Speaking on The Pat Kenny Show, Dr Ryan said that’s an ‘extraordinarily high’ number.
He said: “There have been some very disturbing studies coming out from the UK showing that between 3% and 5% of all healthcare workers in England have the virus… and 50% of those people are totally asymptomatic.
“Healthcare workers are spreading the virus in our hospitals… they’re spreading it to other healthcare workers, and they’re spreading it to patients. Then patients are leaving hospital and spreading it to other people.
“We absolutely need to be testing every healthcare worker - and I would say every nursing home or care worker - every two to three weeks, regardless of whether they have symptoms or whether they’ve had contact with someone who has had symptoms.
“If you do routine testing of all healthcare workers or people in these high-risk scenarios, you reduce transmission in the overall population by 30% - it’s a no-brainer: we should just do it, but we’re not doing it.”
Nursing homes
Dr Ryan also addressed the high rate of COVID-19 clusters in nursing homes - saying it’s been one of the “tragedies” of the pandemic in this country.

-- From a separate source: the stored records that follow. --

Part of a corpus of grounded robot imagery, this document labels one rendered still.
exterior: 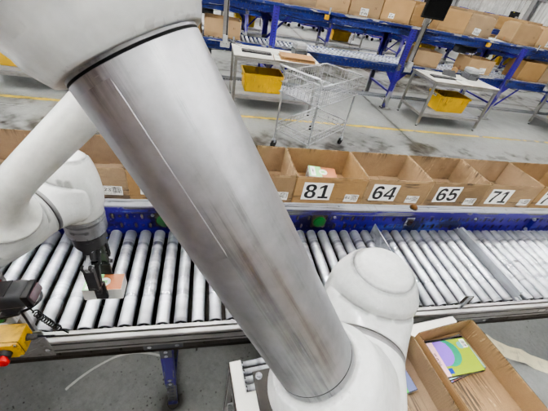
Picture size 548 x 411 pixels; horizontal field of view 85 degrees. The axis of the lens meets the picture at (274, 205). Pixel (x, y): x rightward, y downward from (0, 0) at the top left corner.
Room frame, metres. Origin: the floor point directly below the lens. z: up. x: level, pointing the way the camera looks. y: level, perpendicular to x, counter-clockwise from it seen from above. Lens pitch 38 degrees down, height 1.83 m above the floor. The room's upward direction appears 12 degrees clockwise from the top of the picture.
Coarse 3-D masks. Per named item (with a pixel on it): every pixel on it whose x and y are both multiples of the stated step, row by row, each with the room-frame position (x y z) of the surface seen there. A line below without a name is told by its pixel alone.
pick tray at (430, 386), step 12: (408, 348) 0.63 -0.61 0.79; (420, 348) 0.60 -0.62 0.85; (408, 360) 0.59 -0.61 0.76; (420, 360) 0.57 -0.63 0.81; (408, 372) 0.55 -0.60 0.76; (420, 372) 0.55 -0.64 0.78; (432, 372) 0.53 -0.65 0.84; (420, 384) 0.52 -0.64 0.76; (432, 384) 0.50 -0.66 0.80; (408, 396) 0.47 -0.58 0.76; (420, 396) 0.47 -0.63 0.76; (432, 396) 0.48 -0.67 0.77; (444, 396) 0.46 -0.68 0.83; (408, 408) 0.43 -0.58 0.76; (420, 408) 0.44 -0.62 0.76; (432, 408) 0.45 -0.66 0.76; (444, 408) 0.44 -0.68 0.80; (456, 408) 0.42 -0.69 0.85
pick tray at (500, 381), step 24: (432, 336) 0.70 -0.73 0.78; (480, 336) 0.72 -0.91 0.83; (432, 360) 0.57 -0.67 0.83; (504, 360) 0.62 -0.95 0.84; (456, 384) 0.54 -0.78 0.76; (480, 384) 0.56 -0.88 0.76; (504, 384) 0.57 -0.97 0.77; (480, 408) 0.48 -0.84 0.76; (504, 408) 0.49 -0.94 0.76; (528, 408) 0.50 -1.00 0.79
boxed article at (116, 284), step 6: (102, 276) 0.49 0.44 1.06; (108, 276) 0.49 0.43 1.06; (114, 276) 0.50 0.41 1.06; (120, 276) 0.50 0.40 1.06; (108, 282) 0.48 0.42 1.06; (114, 282) 0.48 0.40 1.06; (120, 282) 0.48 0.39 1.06; (126, 282) 0.51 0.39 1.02; (84, 288) 0.44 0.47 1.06; (108, 288) 0.46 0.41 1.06; (114, 288) 0.46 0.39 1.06; (120, 288) 0.46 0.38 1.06; (84, 294) 0.43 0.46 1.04; (90, 294) 0.44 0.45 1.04; (108, 294) 0.45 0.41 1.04; (114, 294) 0.46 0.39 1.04; (120, 294) 0.46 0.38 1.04
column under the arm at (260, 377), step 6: (252, 372) 0.44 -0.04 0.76; (258, 372) 0.44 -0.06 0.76; (264, 372) 0.45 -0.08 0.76; (258, 378) 0.42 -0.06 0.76; (264, 378) 0.43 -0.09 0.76; (258, 384) 0.41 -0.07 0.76; (264, 384) 0.41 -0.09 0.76; (258, 390) 0.39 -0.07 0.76; (264, 390) 0.40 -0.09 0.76; (258, 396) 0.37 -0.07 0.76; (264, 396) 0.38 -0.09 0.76; (258, 402) 0.36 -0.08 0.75; (264, 402) 0.36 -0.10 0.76; (264, 408) 0.35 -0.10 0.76; (270, 408) 0.35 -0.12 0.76
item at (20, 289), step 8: (24, 280) 0.42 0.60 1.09; (32, 280) 0.42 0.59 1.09; (0, 288) 0.38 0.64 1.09; (8, 288) 0.39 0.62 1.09; (16, 288) 0.39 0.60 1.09; (24, 288) 0.40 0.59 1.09; (32, 288) 0.40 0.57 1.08; (40, 288) 0.42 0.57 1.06; (0, 296) 0.36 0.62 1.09; (8, 296) 0.37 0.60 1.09; (16, 296) 0.37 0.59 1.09; (24, 296) 0.37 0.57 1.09; (32, 296) 0.39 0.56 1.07; (0, 304) 0.35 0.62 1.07; (8, 304) 0.36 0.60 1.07; (16, 304) 0.36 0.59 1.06; (24, 304) 0.37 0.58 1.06; (32, 304) 0.37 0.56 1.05; (8, 312) 0.36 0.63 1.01; (16, 312) 0.37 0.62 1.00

He said that Ireland is not unique in Europe in having experienced such problems in nursing homes, but explained that other countries - particularly in Asia - took quick action to deal with the issue, including instructing staff to wear face masks at all times.
He told Pat: “What I do think is that the State - NPHET - should have taken consolidated, preempted action in adequately instructing and advising nursing homes.
“I think that visitor restrictions should have been put in place in early March in a very clear manner for all nursing homes - I think that would have made a huge amount of difference, as well as staff education and masks.
“We should have stopped all visitors to nursing homes on February 29th, when the first case came into Ireland.”
Nursing Homes Ireland stopped visits in their private nursing homes in early March - but Dr Ryan suggested that seems to have been ‘contradicted’ by NPHET shortly after.
Dr Ryan said it was ‘bizarre’ for health officials to suggest visitors did not bring cases of the virus into nursing homes.
He also observed: “Sometimes I think NPHET and indeed the Department of Health underestimate how scientifically-literate a population we currently have in Ireland.
“Everybody is very well-informed on the basic biology of COVID-19. We know it spreads pre-symptomatically - we’ve known that from March.”
His comments come as the Dáil COVID committee today hears from representatives from the sector about the situation in nursing homes.